Each layer is an independent stream with its own `sequence`, `timestamp_ms`, and FEC blocks. Identified on the wire by `stream_id` byte in `MediaHeader` v2.
### SFU forwarding
`RoomManager` per-receiver state:
```rust
pub struct ReceiverState {
fingerprint: Fingerprint,
bwe_kbps: AtomicU32,
loss_pct: AtomicU8,
selected_layer: AtomicU8, // per (sender, source_stream)
}
```
Layer selection logic (run periodically per receiver):
```
if receiver.bwe_kbps > HIGH_THRESHOLD && receiver.loss_pct < 2:
selected_layer = high
elif receiver.bwe_kbps > MID_THRESHOLD:
selected_layer = mid
else:
selected_layer = low
```
Hysteresis: must hold new tier for 3 s before switching.
On layer switch:
- SFU continues forwarding the old layer until the next keyframe arrives on the new layer.

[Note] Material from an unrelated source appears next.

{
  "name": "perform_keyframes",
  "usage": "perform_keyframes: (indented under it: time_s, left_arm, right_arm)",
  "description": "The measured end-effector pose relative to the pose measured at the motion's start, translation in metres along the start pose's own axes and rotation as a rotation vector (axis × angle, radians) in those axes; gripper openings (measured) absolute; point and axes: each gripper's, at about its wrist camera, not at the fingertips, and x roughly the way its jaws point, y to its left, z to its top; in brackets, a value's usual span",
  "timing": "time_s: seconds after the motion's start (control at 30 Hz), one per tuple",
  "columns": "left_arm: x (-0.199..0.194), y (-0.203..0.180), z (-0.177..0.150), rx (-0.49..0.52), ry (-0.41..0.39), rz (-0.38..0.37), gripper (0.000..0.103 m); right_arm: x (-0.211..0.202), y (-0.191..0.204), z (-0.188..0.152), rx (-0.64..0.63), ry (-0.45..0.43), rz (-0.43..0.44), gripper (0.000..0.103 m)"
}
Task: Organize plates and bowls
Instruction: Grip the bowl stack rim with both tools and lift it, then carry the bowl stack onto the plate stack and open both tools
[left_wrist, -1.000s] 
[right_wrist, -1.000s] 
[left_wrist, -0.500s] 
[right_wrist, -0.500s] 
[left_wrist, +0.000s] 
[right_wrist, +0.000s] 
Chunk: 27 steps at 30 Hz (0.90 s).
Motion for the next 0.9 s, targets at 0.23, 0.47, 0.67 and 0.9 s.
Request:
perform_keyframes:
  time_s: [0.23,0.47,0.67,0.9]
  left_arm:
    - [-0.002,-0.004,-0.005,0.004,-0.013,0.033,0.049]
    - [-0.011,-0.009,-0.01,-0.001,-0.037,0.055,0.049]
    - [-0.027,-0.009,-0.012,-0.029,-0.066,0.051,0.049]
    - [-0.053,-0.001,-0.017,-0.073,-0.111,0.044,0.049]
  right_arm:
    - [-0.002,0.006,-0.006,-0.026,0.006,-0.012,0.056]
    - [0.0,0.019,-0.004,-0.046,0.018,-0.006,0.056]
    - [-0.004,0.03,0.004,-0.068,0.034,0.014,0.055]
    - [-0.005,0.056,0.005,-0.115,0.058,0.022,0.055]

- If no keyframe on the new layer within 500 ms, SFU emits PLI to sender for that layer.
### Per-layer keyframe cache
PRD #5 keyframe cache extended: one cache entry per `(room, sender, stream_id)`. New joiner gets the most recent keyframe from the layer matched to their BWE.
### Layer-aware PLI suppression
PLI is layer-scoped. Sender refreshes only the requested layer, not all three.
## Implementation outline
1. `VideoQualityController` extended to drive 3 encoder instances per source (T5.5).
2. Frame distributor: downsample input frame for low/mid layers before encode.
3. Per-layer state on `MediaHeader` (already in v2 via `stream_id`).
4. SFU `ReceiverState` and selection logic (T5.6).
5. Per-layer keyframe cache (extension of PRD #5).
6. Per-layer PLI plumbing.
7. Telemetry: `wzp_room_layer_distribution{stream_id}` histogram.
## Acceptance criteria
- 3-encoder uplink works on M1 within 8 % CPU at 1080p30 / 540p30 / 270p15.
- 4-peer room with shaped links (5 Mbps, 1 Mbps, 500 kbps, 100 kbps): each peer receives the highest layer their link supports.
- Layer switch under improving link conditions occurs within 5 s of bandwidth recovery.
- No peer's bandwidth degradation holds back any other peer.
## Risks
- **3-encoder CPU cost on mid/low-end Android.** Mitigation: dynamic layer count — drop high layer if encoder queue grows; some devices may only support 2 layers.
- **Frame-rate drift between layers** (independent encoders running). Mitigation: shared frame clock; low/mid layers drop frames if needed to stay aligned.
- **SFU per-receiver state bloat.** Mitigation: only allocate state for active receivers; 80 B/receiver/sender bound.
- **Layer switch causing brief visible flicker.** Mitigation: switch only at keyframes; UI may show momentary resolution change but no glitch.
## Effort
~7 engineer-days (Wave 5 tasks T5.5 + T5.6).